→ **PROBLEM STATEMENT**
Once you have read the listing below, write all of it out again exactly.

*** DATA SECTION ***

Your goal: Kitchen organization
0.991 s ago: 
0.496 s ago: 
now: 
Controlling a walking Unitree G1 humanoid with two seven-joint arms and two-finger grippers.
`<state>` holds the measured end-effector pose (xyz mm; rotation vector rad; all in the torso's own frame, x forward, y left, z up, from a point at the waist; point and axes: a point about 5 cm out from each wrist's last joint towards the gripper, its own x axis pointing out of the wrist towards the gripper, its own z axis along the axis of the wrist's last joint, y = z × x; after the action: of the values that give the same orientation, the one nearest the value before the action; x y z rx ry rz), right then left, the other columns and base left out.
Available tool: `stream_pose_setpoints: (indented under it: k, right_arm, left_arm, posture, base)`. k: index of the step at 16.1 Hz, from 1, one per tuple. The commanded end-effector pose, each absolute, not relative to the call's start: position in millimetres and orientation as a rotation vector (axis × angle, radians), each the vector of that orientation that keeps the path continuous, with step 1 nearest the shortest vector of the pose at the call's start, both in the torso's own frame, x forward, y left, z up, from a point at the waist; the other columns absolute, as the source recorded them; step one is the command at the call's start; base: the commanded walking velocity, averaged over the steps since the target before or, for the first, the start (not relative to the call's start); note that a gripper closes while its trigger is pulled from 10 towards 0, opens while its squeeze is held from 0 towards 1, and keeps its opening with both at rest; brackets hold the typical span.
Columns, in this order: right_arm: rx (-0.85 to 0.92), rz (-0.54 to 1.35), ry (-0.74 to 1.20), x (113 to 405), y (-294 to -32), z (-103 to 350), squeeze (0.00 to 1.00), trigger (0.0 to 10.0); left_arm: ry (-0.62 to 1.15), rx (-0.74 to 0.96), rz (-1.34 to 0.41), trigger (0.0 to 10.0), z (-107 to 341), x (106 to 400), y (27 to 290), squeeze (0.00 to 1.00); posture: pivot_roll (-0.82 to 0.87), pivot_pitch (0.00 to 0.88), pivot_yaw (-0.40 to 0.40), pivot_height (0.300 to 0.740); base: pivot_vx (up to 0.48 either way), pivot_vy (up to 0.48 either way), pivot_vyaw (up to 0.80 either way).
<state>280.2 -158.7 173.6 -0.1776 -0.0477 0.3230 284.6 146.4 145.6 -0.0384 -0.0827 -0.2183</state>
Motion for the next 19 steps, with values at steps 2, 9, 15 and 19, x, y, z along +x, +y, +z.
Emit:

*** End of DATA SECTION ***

→ **EXERCISE SOLUTION**
Your goal: Kitchen organization
0.991 s ago: 
0.496 s ago: 
now: 
Controlling a walking Unitree G1 humanoid with two seven-joint arms and two-finger grippers.
`<state>` holds the measured end-effector pose (xyz mm; rotation vector rad; all in the torso's own frame, x forward, y left, z up, from a point at the waist; point and axes: a point about 5 cm out from each wrist's last joint towards the gripper, its own x axis pointing out of the wrist towards the gripper, its own z axis along the axis of the wrist's last joint, y = z × x; after the action: of the values that give the same orientation, the one nearest the value before the action; x y z rx ry rz), right then left, the other columns and base left out.
Available tool: `stream_pose_setpoints: (indented under it: k, right_arm, left_arm, posture, base)`. k: index of the step at 16.1 Hz, from 1, one per tuple. The commanded end-effector pose, each absolute, not relative to the call's start: position in millimetres and orientation as a rotation vector (axis × angle, radians), each the vector of that orientation that keeps the path continuous, with step 1 nearest the shortest vector of the pose at the call's start, both in the torso's own frame, x forward, y left, z up, from a point at the waist; the other columns absolute, as the source recorded them; step one is the command at the call's start; base: the commanded walking velocity, averaged over the steps since the target before or, for the first, the start (not relative to the call's start); note that a gripper closes while its trigger is pulled from 10 towards 0, opens while its squeeze is held from 0 towards 1, and keeps its opening with both at rest; brackets hold the typical span.
Columns, in this order: right_arm: rx (-0.85 to 0.92), rz (-0.54 to 1.35), ry (-0.74 to 1.20), x (113 to 405), y (-294 to -32), z (-103 to 350), squeeze (0.00 to 1.00), trigger (0.0 to 10.0); left_arm: ry (-0.62 to 1.15), rx (-0.74 to 0.96), rz (-1.34 to 0.41), trigger (0.0 to 10.0), z (-107 to 341), x (106 to 400), y (27 to 290), squeeze (0.00 to 1.00); posture: pivot_roll (-0.82 to 0.87), pivot_pitch (0.00 to 0.88), pivot_yaw (-0.40 to 0.40), pivot_height (0.300 to 0.740); base: pivot_vx (up to 0.48 either way), pivot_vy (up to 0.48 either way), pivot_vyaw (up to 0.80 either way).
<state>280.2 -158.7 173.6 -0.1776 -0.0477 0.3230 284.6 146.4 145.6 -0.0384 -0.0827 -0.2183</state>
Motion for the next 19 steps, with values at steps 2, 9, 15 and 19, x, y, z along +x, +y, +z.
Emit:

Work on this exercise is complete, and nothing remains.